Businesses could choose to work alongside organisations supporting children in care through Corporate Social Responsibility as well as looking at potential skills shares e.g. donating time to do some work such as marketing, website etc. One of our charities biggest challenges is funding our core costs e.g., our manager and our building.

Individuals could look at supporting grassroots organisations as opposed to large organisations. With grassroots organisations people get to physically see the impact they are making to children in care.

The government could look at a realistic plan to address the social care sector recruitment crisis, providing funding to assist social care organisations that have had to take loans out to survive the COVID-19 crisis. From the basis of young people in care, the government could build a system that accurately reflects the needs of young people. Young people leave care at 18 yet the average age that people leave home was assessed years ago as being 25, it’s likely higher than that and yet our care system expects the most of those who have in many cases had the least.

If you could change one thing to accelerate the pace of change for Gender Equality, what would it be?

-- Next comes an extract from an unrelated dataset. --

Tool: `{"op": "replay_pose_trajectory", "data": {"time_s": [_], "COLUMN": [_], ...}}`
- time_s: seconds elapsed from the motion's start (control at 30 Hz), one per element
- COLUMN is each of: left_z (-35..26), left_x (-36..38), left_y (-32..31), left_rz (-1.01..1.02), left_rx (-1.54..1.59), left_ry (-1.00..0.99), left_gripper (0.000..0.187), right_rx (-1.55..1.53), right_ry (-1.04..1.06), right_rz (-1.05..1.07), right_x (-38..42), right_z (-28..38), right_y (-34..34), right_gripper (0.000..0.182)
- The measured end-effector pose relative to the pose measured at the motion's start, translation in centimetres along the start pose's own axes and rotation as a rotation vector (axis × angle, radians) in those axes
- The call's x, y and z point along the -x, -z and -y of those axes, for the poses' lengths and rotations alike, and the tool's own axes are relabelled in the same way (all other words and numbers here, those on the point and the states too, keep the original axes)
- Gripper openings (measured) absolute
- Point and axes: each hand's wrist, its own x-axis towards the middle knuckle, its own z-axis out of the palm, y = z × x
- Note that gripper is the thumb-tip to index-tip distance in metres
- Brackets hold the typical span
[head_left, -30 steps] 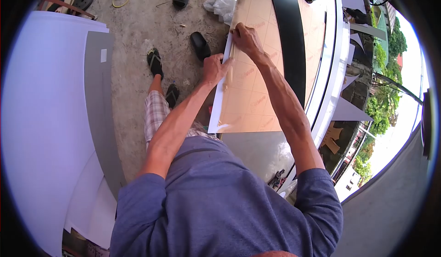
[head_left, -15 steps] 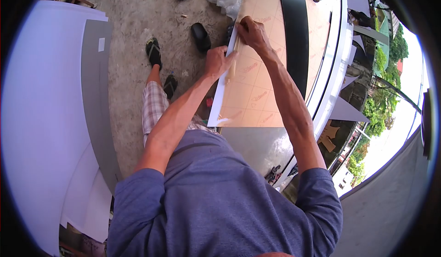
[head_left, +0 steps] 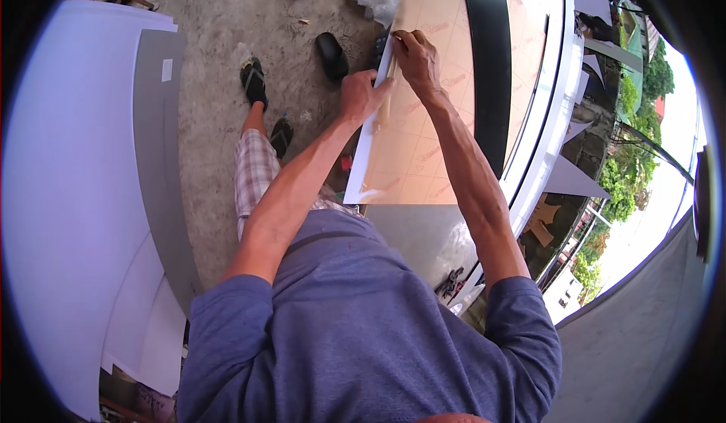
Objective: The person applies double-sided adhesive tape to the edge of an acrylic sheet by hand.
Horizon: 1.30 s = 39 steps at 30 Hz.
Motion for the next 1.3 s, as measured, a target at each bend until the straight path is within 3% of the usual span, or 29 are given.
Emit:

I am a firm believer that education is key and accessible education of high importance. I know that many people don’t understand the ways in which we don’t have gender equality. I consider myself a feminist and hugely supportive of accelerating the pace for change, but I also believe that achieving this has to be done by encouraging discussion. I don’t believe we achieve anything if people feel attacked, whereas taking a supportive educatory approach is more likely to lead to open discussion and reflection. I’ve had some brilliant conversations with people about issues around gender and sexuality where people have truly engaged. We live in a heteronormative patriarchal society and as a gay woman in business it can be very challenging at times, but I believe by understanding the differing levels of privilege we all have and honouring each other’s experiences and having respectful conversation we can achieve so much growth.

If you could give one piece of advice to your younger self what would it be?

Embrace your uniqueness, stop trying to fit into a mould that wasn’t built for you and dream big, all your wildest dreams can become a reality if you trust your intuition and have faith.

What is your next challenge and what are you hoping to achieve in the future?

I am in the process of stepping back from FABRIC to allow my colleagues Jay, Sophie and Hannah to grow their careers. I am launching a tech product @StellaTech this year with my business partner Danni Thompson, and I am aiming to invest a whole lot more into my personal life.